Logit Arithmetic Elicits Long Reasoning Capabilities Without Training
- URL: http://arxiv.org/abs/2510.09354v1
- Date: Fri, 10 Oct 2025 13:07:14 GMT
- Title: Logit Arithmetic Elicits Long Reasoning Capabilities Without Training
- Authors: Yunxiang Zhang, Muhammad Khalifa, Lechen Zhang, Xin Liu, Ayoung Lee, Xinliang Frederick Zhang, Farima Fatahi Bayat, Lu Wang,
- Abstract summary: We show that ThinkLogit can tune a target large non-reasoning model for long reasoning using a substantially smaller reasoning model as the guider.<n>Experiments demonstrate that ThinkLogit and ThinkLogit-DPO achieve a relative improvement in average accuracy by 24.5% and 29.1%, respectively.

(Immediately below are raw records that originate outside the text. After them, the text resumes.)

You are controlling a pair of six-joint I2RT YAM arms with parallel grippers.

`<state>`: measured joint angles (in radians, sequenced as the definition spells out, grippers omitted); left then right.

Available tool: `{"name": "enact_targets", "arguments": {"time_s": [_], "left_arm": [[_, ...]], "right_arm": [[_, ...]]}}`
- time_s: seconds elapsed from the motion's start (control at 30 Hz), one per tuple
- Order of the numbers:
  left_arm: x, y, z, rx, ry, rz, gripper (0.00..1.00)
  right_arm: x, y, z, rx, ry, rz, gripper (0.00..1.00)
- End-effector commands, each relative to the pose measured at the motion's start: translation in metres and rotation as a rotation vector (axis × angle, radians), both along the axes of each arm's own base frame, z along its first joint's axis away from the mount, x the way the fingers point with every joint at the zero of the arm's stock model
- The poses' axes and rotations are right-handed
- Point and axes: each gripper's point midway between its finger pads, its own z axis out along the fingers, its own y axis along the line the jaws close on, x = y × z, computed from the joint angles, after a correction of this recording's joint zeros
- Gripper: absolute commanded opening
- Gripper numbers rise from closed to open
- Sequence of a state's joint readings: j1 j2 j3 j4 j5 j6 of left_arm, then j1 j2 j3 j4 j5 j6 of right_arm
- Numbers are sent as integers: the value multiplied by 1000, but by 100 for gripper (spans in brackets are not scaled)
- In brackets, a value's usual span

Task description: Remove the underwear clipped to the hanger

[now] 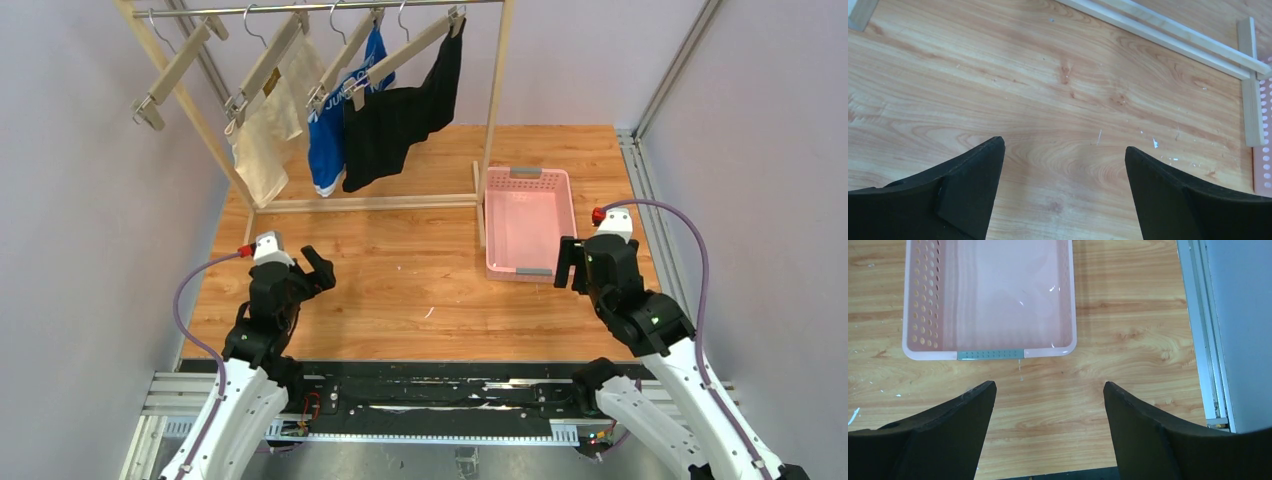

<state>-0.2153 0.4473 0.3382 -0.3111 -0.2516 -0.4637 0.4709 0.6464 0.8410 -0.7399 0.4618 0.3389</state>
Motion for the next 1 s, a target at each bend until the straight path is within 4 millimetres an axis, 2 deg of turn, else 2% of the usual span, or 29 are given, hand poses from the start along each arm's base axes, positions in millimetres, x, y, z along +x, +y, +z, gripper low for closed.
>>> {"name": "enact_targets", "arguments": {"time_s": [0.0, 0.27, 0.33, 0.47, 0.6, 0.77, 0.83, 0.97], "left_arm": [[-5, -5, -8, -14, 26, -20, 98], [2, -12, -9, 0, 37, -49, 98], [6, -17, -5, 14, 30, -71, 98], [17, -34, 13, 105, 15, -142, 98], [32, -66, 43, 193, -9, -237, 98], [44, -117, 67, 220, -15, -385, 98], [44, -135, 75, 251, -14, -449, 98], [36, -172, 110, 376, -86, -539, 98]], "right_arm": [[-6, 4, -11, 11, 31, 10, 81], [-10, 1, -2, 28, -15, 14, 81], [-10, 1, -1, 31, -20, 14, 81], [-7, 14, -1, 65, -23, 72, 81], [-2, 21, -2, 78, -23, 90, 81], [0, 24, 0, 81, -20, 103, 81], [0, 24, 3, 79, -30, 108, 81], [1, 22, 8, 70, -49, 108, 81]]}}
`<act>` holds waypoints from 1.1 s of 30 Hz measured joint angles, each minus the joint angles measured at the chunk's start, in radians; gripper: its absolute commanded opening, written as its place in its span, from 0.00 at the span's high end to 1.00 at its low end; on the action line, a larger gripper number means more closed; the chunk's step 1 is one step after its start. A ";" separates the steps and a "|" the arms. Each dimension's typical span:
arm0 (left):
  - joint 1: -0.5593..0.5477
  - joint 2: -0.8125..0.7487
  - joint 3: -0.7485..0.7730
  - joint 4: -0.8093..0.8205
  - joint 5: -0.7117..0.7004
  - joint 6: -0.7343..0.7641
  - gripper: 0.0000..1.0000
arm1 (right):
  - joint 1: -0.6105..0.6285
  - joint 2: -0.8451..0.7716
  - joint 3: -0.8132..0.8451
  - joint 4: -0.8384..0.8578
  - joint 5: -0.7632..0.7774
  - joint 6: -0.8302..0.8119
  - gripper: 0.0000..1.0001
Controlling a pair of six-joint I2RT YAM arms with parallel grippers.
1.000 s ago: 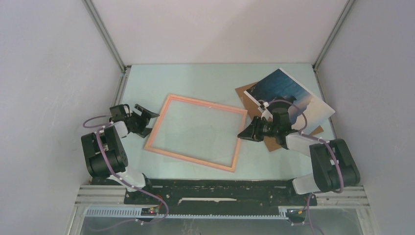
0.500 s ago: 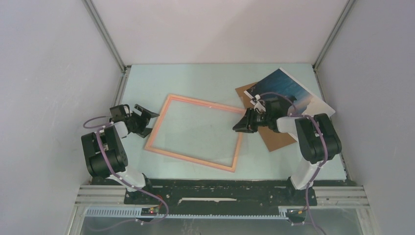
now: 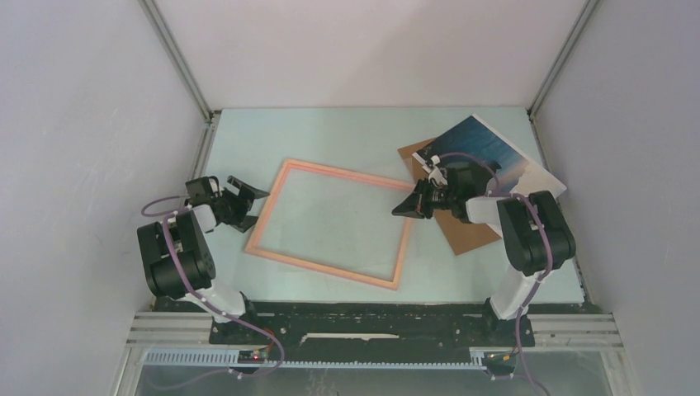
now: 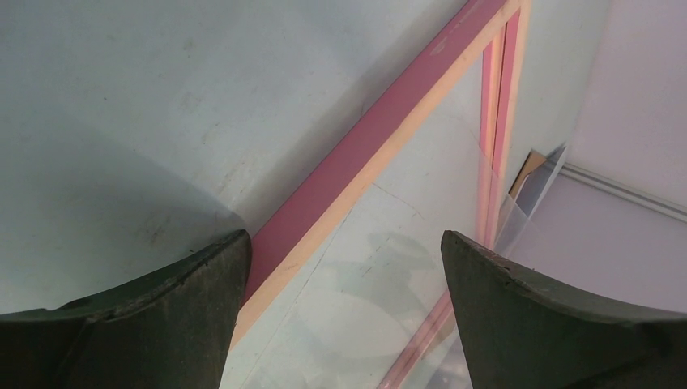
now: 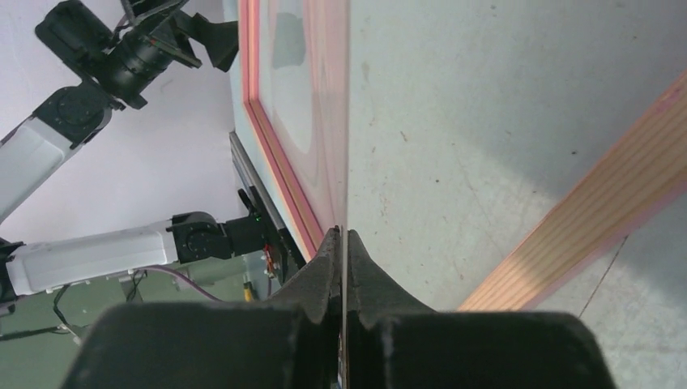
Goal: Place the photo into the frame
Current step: Place the photo frame item in the photo frame.
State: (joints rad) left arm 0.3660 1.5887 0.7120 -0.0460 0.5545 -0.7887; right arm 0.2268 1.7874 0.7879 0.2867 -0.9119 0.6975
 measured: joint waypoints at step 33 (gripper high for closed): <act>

- Score: 21.054461373109522
- License: http://creativecommons.org/licenses/by/4.0/
- Abstract: Large reasoning models exhibit long chain-of-thought reasoning with strategies such as backtracking and self-correction, though recent studies suggest that these abilities typically require additional training. We first investigate whether such behaviors can be elicited without any training. To this end, we propose a decoding-time approach, ThinkLogit, which utilizes logit arithmetic to tune a target large non-reasoning model for long reasoning using a substantially smaller reasoning model as the guider. We then show that we can further boost its performance by training the guider model with preference optimization over correct/incorrect reasoning pairs sampled from both the target and guider model, a setup we refer to as ThinkLogit-DPO. Our experiments demonstrate that ThinkLogit and ThinkLogit-DPO achieve a relative improvement in average accuracy by 24.5% and 29.1%, respectively, over five reasoning benchmarks using the Qwen2.5-32B guided by R1-Distill-Qwen-1.5B, a model 21x smaller. Moreover, we find that ThinkLogit remains effective when the guider and target come from different model families. It is also orthogonal to post-training methods for small models, as guiders improved through supervised distillation or reinforcement learning can be directly plugged in to yield stronger large models, offering a practical path to unlock long reasoning in large-scale models without costly post-training.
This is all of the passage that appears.